Williams: Like you said, it was the end of the game, they were on their way to coming back. We basically just knew that we needed to make some type of plays, whether it’s sacks or strips, get the ball back or something like that. We tried to keep them out of there. I realized this was a pass protection because the offensive tackles had their hands on their knees instead of in the dirt. From that point I’m just try to react to whoever moves first, whether it’s the O-lineman or the ball. Get-off is the biggest part of a pass rush. They tried to chip me with the back. and I just spun off of his chip and went to the other side.
Benoit: At this point in the game, was there an extra “oomph” in your pass rush? You say you’ve got to step up, you’ve got to make a play and all that kind of stuff. I imagine in the second quarter, it’s third-and-5 and you rush the passer off a nickel d-align, you’re going hard, you’re going all out. But is your all-out in the second quarter different than your all-out at the end of the game right here? Do you find a different gear you didn’t know was there, or how does that work?
Williams: I would say there is a different gear because in the second quarter it’s still a long game. I’m still going to give it my all like you said but when it comes down to a tight game like this against a rival team, it comes down to big players making big-time plays in big-time games and stuff like that. So it always goes in my head when we’re playing big games—when it comes close like that I just try to put the team on my back and just try to make some plays.
Benoit: Now the politically correct answer to this question is “I’m prepared to play every position, whatever they ask me to do.” What’s your best position, though, for the NFL?

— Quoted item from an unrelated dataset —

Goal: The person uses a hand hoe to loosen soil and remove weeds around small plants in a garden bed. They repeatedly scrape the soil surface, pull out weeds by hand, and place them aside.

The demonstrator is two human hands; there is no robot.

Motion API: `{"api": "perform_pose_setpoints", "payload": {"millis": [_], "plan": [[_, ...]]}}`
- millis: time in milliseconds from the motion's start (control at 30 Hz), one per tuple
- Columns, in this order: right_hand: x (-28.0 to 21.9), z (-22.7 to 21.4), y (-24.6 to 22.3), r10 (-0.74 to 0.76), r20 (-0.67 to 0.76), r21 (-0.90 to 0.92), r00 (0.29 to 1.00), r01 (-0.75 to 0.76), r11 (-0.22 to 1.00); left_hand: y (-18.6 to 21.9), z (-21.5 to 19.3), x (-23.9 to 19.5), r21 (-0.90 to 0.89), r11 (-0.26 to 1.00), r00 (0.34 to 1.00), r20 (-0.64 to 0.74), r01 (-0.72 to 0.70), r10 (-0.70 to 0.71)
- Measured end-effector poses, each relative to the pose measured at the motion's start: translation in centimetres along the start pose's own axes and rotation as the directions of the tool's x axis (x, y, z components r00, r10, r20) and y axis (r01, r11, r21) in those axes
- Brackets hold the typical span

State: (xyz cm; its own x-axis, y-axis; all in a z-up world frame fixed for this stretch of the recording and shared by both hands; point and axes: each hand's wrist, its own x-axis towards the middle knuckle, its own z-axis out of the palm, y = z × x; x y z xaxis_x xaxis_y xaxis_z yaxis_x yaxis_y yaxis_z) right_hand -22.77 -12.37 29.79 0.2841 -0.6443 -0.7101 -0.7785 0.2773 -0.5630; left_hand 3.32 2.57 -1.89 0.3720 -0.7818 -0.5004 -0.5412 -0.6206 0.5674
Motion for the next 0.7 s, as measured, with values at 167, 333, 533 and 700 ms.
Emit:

Williams: I think what I do best, I have a lot of versatility. I’m able to play 3-technique if they need me to head up, or 5-technique, but I would prefer probably 3-technique in just attack mode. I’m able to get off the ball faster that way and get to the quarterback.
* * *
The film session leaves me with a much better impression of Williams. I’m inexperienced analyzing college athletes and projecting them to the NFL, but from the small examination of Williams’ film I didn’t quite see him as the athletic freak I’d been told to expect. Sure, there are glimmers of that, but what will make Williams successful in the NFL is his capacity for employing fundamentals. He has the tools to build on this as a pro. Williams tends to play tall, which is often a good way to get blocked. But Richard Seymour played tall, and it’s a combination of power and movement skills that has kindled comparisons between the two. Seymour, who deserves serious Hall of Fame consideration, had more raw power and unusually long arms, allowing him to get away with playing upright. Williams will have to play lower.
After the film session, I do a quick interview with Williams. Sitting directly across from him, I get a true appreciation for his size. He engulfs his chair, blocking out the light behind him and leaving me heartbreakingly aware of my skinny arms. He maintains eye contact throughout the questions and even during the downtime—of which there’s more than expected while the camera crew rearranges equipment. As the delay wears on, awkwardness threatens to set in. Williams fidgets a bit. Suddenly, it’s easy to remember that he’s only 20.
After the cameras mercifully start rolling again, we wrap up with some of the obligatory questions—the ones Williams undoubtedly answered throughout his earlier whirlwind of interviews. He remains patient and thoughtful through the end, which he punctuates with a handshake that’s both soft and firm, like what you’d imagine a bear’s to be if it had opposable thumbs.
With that, Williams is ushered out of the room. He has one more interview to cap a long day. Tomorrow it’s back to his full-time job: football.